= EXERCISE DETAILS =
Below are entries; count the lines among them that contain the word "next", and give only the count.

= PROVIDED INFORMATION =
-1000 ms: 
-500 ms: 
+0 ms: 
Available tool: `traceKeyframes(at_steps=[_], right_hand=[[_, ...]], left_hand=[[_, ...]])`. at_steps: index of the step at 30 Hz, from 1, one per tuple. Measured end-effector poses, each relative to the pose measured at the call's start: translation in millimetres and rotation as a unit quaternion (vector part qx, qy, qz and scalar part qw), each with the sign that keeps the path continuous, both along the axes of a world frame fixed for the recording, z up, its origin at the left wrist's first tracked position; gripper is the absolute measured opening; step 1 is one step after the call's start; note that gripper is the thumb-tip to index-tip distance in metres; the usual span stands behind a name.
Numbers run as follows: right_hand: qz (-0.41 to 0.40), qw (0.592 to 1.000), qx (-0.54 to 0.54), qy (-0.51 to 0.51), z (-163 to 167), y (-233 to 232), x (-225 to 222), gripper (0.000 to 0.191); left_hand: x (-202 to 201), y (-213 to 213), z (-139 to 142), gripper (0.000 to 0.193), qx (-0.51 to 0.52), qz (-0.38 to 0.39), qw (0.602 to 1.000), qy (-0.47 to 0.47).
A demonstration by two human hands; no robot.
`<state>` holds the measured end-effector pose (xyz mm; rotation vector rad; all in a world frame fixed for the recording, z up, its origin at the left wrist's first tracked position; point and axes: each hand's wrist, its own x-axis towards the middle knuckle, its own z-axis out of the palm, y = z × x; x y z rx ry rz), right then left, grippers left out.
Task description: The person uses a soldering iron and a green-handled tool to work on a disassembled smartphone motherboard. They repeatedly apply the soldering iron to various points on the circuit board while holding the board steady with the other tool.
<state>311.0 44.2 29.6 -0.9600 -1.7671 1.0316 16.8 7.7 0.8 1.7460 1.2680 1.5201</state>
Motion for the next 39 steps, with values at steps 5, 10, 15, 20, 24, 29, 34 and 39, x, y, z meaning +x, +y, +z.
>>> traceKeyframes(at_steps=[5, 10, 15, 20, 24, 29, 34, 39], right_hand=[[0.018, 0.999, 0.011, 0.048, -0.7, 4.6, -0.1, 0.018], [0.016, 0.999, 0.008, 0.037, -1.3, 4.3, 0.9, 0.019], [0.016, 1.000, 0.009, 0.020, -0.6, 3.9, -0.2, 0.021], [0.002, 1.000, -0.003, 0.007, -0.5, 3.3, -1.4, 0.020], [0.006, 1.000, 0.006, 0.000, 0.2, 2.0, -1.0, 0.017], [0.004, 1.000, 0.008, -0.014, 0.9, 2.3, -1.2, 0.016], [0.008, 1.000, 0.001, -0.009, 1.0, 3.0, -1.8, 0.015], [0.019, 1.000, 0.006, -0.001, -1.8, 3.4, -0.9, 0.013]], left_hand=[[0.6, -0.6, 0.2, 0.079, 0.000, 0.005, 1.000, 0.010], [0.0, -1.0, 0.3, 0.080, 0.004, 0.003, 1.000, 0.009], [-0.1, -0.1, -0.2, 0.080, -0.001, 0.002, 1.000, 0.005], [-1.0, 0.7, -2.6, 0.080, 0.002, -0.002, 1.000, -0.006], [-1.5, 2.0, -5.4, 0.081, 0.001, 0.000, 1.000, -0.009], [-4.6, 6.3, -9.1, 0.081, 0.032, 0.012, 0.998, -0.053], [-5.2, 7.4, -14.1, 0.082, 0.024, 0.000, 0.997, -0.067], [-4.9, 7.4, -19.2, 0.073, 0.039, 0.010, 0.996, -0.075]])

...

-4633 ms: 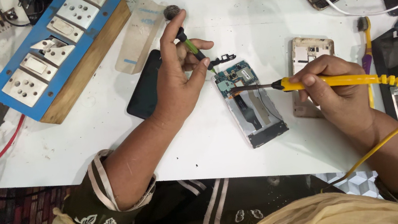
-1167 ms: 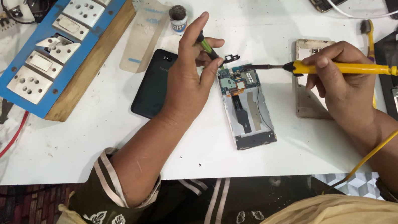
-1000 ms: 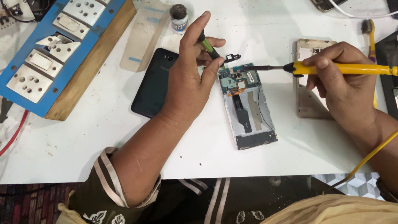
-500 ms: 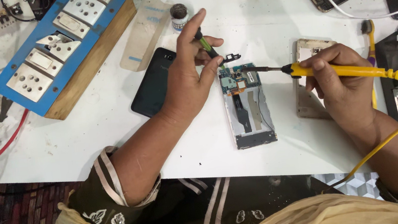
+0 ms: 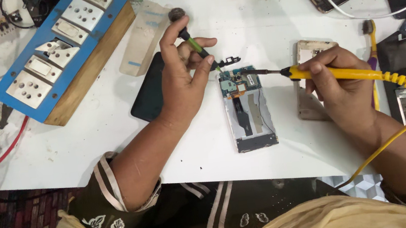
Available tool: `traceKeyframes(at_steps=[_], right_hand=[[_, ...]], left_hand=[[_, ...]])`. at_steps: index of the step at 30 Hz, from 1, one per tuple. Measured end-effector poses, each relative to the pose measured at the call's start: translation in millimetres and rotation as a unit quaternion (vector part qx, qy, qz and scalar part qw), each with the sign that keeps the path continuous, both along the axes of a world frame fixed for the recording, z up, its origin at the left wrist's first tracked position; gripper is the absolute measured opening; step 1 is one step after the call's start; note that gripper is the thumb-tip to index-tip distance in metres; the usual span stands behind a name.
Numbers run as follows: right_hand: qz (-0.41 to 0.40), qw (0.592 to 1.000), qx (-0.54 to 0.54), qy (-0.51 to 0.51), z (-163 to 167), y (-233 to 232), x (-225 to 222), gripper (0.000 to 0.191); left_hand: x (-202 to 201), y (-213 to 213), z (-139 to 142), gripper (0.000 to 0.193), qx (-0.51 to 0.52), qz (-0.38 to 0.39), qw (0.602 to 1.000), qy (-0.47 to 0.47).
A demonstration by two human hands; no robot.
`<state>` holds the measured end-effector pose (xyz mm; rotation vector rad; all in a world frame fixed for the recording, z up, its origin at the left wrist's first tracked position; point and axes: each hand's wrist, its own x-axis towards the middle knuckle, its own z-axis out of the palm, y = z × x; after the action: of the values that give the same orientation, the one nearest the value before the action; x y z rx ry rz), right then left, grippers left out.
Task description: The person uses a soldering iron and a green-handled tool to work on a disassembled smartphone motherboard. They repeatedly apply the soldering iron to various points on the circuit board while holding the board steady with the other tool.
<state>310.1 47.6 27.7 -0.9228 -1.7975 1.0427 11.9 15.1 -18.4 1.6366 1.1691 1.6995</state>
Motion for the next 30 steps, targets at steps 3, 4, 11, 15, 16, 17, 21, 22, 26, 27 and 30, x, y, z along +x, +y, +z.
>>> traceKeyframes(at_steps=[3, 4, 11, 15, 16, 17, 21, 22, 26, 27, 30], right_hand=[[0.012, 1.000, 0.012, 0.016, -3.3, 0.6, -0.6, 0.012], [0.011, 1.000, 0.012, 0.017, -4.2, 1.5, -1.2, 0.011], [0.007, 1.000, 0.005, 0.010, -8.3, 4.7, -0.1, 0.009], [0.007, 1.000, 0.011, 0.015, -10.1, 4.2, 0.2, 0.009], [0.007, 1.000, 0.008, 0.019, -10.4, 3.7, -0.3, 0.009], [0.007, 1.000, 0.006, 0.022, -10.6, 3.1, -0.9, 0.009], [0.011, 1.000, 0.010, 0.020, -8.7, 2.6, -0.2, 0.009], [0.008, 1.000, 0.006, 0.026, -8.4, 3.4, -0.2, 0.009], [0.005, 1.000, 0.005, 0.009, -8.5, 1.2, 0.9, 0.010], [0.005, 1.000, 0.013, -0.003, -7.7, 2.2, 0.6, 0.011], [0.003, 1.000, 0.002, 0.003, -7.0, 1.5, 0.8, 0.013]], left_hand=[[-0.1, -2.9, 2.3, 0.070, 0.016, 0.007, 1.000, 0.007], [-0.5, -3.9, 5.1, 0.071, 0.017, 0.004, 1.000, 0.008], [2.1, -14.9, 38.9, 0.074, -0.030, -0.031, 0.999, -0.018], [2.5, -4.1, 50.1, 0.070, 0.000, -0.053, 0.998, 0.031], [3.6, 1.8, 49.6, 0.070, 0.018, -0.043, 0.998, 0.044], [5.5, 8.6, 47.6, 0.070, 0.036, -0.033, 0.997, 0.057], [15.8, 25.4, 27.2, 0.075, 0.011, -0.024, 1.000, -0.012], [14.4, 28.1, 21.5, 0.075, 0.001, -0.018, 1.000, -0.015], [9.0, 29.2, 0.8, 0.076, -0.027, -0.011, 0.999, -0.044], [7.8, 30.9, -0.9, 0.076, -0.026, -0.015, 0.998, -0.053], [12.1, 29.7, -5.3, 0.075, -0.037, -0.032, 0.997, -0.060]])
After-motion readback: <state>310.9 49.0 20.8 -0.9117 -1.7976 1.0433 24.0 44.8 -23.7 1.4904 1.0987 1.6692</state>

= SOLUTION TO THIS EXERCISE =
2